For a long time the ML only provided a ranking of feature importance and did not specify whether each important factors was protective or dangerous in the way LR did. The “black-box” characteristics of ML algorithms made it difficult to understand. In this study we leverage SHAP to illustrate the factors in the predict model constructed . The map provided by SHAP helped to visualize the prediction power of valuables. With SHAP of XGboost, we can easily find that ETE, gender, multifocality and tumor size were clearly the positive risk factors for the cervical LNM. ETE was the most important risk factor of the cervical LNM. This agreed with what was shown by nomogram and forest plot from LR modeling.
The main limitations of this study were as follows: First, this study was mainly limited by the retrospective nature of the analysis, so confounding is inevitable. Second, the identification of cervical LNM was primarily derived from the collection of data on cases where therapeutic lymph node dissection was performed.
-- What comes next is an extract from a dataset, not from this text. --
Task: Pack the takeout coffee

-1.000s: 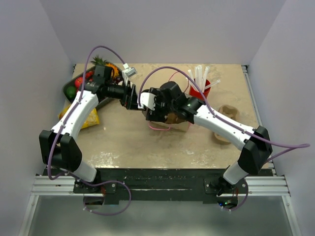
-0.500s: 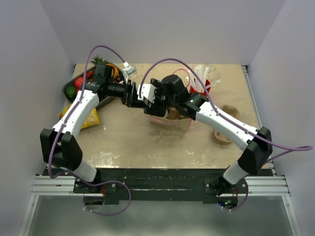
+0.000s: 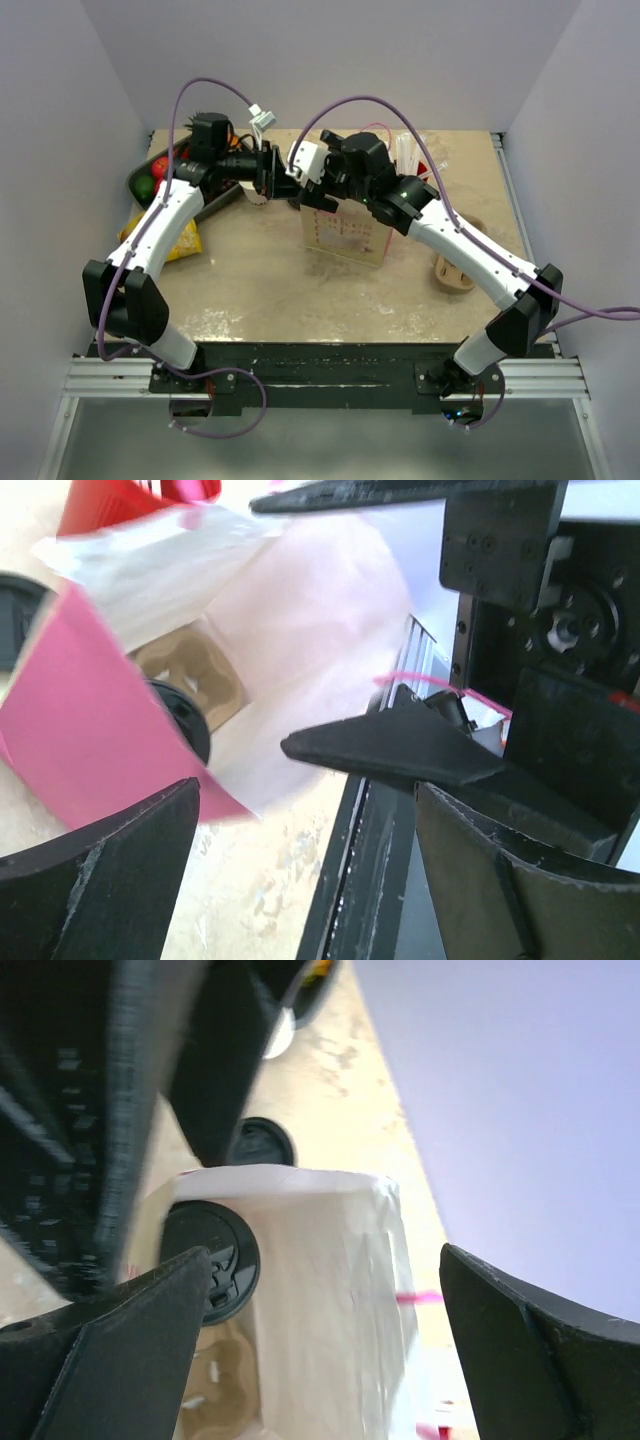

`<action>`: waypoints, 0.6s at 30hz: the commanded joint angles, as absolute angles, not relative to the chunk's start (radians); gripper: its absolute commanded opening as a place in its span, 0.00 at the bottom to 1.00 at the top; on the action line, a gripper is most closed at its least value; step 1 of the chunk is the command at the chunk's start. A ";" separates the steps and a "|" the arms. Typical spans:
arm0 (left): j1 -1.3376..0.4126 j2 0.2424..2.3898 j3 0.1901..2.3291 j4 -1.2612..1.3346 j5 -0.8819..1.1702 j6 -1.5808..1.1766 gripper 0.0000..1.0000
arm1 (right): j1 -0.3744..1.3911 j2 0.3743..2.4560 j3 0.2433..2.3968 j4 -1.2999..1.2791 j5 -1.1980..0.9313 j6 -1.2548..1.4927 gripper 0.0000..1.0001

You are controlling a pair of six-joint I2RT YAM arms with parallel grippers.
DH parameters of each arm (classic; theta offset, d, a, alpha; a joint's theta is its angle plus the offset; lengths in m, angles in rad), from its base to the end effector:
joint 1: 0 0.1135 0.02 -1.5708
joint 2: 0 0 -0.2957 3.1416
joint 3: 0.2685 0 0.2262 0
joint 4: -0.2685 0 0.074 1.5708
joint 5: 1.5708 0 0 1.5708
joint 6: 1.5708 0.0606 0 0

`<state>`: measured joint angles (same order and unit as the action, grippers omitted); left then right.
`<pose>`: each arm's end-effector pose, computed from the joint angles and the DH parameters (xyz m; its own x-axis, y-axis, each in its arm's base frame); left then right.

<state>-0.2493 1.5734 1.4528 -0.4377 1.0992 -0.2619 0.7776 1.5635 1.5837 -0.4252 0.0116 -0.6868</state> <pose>0.3071 -0.1339 0.3887 -0.7145 0.0605 -0.6970 0.6826 0.2790 -0.6754 0.2559 0.2509 0.4206 0.2229 -0.6703 -0.7078 -0.7146 0.3815 -0.5863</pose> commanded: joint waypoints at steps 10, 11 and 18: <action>-0.262 1.554 1.557 -0.336 1.089 -0.305 0.94 | 0.724 1.490 1.749 -0.388 0.167 -0.614 0.99; -0.262 1.554 1.578 -0.348 1.083 -0.290 0.94 | 0.713 1.486 1.767 -0.403 0.164 -0.582 0.99; -0.204 1.534 1.781 -0.439 1.009 -0.140 0.97 | 0.500 1.483 1.865 -0.546 0.055 -0.390 0.95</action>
The incidence of cervical LNM in this study was much lower than it was in some other studies. This suggested that the incidence of cervical LNM may be underestimated. In addition, we did not differentiate the central and lateral LNM of cervical LNM. There may be different characteristics of these two kinds of LNM which is also important for clinical strategy. Third, SEER database only included patients lived in the United States of America. The factor of residence in our model might only be representative of this particular cohort and reflected health care differences, such as access to proper prophylactic neck dissections and/or ultrasounds, existing in different geological locations in America. It was possible that the residence factor was either not relevant or contributed in a different way in other populations of the world. Fourth, some high-risk factors or characteristics associated with cervical LNM were not documented in the SEER database, such as autoimmune thyroid disease (AITD), preoperative ultrasound, imaging, fine-needle biopsy, or molecular analysis. We hoped that in the future, prospective multicenter studies with long-term follow-up data will help obtain additional useful clinical or social characteristics to further improve the model.